I once did that with an entire novel—my quest fantasy/learning experience. I worked on it constantly for about three years, nothing else, always fiddling and tinkering. I went from writing a flawed novel with juice to a failed novel with all the spark of life snuffed out.

The experience I gained ruining that novel was invaluable. I learned as much about what not to do as what to do—but it was a painful way to do it. Like most people, I don't seem able to learn the easy way. And I suspect that I can use that novel as part of the "million bad words" Jerry Pournelle says you have to write before you start getting the hang of this stuff. (http://www.jerrypournelle.com/slowchange/myjob.html) I rewrote my first novel so many times it must be worth at least a quarter million of those bad words. I've written a hell of a lot more bad stuff since, but that novel will always be a high point in my gallery of low points.

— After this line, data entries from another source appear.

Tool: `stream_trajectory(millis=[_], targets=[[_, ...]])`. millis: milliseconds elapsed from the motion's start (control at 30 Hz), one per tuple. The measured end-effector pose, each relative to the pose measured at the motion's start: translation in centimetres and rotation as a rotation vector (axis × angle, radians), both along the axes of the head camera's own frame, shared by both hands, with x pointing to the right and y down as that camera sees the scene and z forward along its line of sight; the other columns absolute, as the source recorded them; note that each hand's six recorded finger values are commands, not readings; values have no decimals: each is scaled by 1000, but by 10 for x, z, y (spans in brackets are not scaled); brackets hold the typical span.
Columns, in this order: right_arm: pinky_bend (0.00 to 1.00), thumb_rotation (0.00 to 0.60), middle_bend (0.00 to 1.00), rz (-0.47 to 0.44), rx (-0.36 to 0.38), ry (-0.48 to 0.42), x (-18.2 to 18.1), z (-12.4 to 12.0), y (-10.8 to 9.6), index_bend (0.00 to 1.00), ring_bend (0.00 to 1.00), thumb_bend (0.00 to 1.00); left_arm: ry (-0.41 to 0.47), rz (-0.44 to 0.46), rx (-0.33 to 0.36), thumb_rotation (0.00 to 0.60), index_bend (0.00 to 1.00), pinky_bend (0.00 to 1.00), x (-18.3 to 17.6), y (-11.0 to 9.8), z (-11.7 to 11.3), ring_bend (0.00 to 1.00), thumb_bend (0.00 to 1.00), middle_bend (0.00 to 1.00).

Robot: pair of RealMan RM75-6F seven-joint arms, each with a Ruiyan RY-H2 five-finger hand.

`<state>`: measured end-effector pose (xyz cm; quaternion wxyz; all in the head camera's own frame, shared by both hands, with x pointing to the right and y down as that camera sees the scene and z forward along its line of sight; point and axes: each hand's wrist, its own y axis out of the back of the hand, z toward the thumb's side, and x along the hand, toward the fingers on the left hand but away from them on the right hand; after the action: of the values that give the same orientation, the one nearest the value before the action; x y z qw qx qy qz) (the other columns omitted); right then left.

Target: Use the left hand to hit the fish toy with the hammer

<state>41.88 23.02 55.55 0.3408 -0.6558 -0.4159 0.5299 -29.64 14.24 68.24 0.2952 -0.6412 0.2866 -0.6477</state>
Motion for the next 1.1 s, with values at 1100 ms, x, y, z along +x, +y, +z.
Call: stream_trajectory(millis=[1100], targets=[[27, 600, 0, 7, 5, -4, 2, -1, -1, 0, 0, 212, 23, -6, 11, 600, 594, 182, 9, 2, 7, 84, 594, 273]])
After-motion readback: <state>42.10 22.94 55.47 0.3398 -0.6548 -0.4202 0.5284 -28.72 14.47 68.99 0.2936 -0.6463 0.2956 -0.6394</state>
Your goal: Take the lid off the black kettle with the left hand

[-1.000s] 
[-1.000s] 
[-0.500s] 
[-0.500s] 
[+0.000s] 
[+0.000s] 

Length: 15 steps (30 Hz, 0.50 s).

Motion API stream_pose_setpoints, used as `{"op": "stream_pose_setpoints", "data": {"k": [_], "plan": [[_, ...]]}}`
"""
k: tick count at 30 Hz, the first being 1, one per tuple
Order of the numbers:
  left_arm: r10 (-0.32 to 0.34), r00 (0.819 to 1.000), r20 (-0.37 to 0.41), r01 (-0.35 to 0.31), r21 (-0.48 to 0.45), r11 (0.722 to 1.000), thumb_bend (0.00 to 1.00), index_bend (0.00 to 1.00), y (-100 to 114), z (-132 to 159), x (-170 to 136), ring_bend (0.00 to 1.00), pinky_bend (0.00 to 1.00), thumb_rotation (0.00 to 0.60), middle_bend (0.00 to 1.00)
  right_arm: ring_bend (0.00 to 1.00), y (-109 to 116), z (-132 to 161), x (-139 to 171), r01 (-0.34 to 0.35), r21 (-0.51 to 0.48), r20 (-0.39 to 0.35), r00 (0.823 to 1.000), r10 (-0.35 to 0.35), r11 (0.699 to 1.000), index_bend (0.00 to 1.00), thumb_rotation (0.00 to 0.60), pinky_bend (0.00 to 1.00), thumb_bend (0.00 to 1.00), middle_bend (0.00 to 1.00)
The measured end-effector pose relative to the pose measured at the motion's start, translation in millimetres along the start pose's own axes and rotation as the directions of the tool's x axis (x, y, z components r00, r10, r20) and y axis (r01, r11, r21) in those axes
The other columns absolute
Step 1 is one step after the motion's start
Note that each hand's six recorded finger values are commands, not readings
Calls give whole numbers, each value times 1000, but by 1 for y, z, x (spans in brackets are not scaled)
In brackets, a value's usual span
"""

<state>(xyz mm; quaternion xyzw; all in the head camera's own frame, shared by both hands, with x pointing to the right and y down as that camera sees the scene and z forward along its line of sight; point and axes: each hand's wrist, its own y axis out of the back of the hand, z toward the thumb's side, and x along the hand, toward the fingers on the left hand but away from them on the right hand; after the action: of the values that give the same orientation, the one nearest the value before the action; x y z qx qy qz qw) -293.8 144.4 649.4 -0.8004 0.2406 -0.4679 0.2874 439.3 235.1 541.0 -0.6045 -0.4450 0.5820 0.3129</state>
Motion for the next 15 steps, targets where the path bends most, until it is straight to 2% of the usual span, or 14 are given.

The way I see it, this tinkering-unto-death is always a danger when forcing a high number of revisions through too small a window of time, or of concentrating on one thing to the exclusion of everything else. I think stories benefit greatly from spending time in filing cabinets or trunks: either electronic, mental, or physical ones. These days I always build a little "trunk" time into my revision process and I find it has at least a couple of big advantages:

First, it allows me to gain some perspective on the story. I'm more likely to see things objectively, to change what needs to be changed rather than revise in a panic of "make nice." Second, it allows me to turn my attention to something new. This has the benefit of increasing the number of stories floating around in my creative gene pool at any given time and of me always having something fresh to work on. Even if it's a recycled story, after three or four months in the trunk, it seems fresh.

The disadvantage, of course, is that if you're an instant gratification kind of person or in a fire to publish, this technique probably seems like a big waste of time. Sending work out is an important part of the process and my goal for this year (as it is for every year) is to send out more stuff. I usually make this goal, but I'm still not sending out the great volume that many people do.

Even so, I still don't think constant polishing of a story is the answer any more then I think glacially slow revision is. Writing is a process and I sometimes think that in our rush to Get It Out There we lose track of the fact that editing isn't just about changing stories—it's about making them better.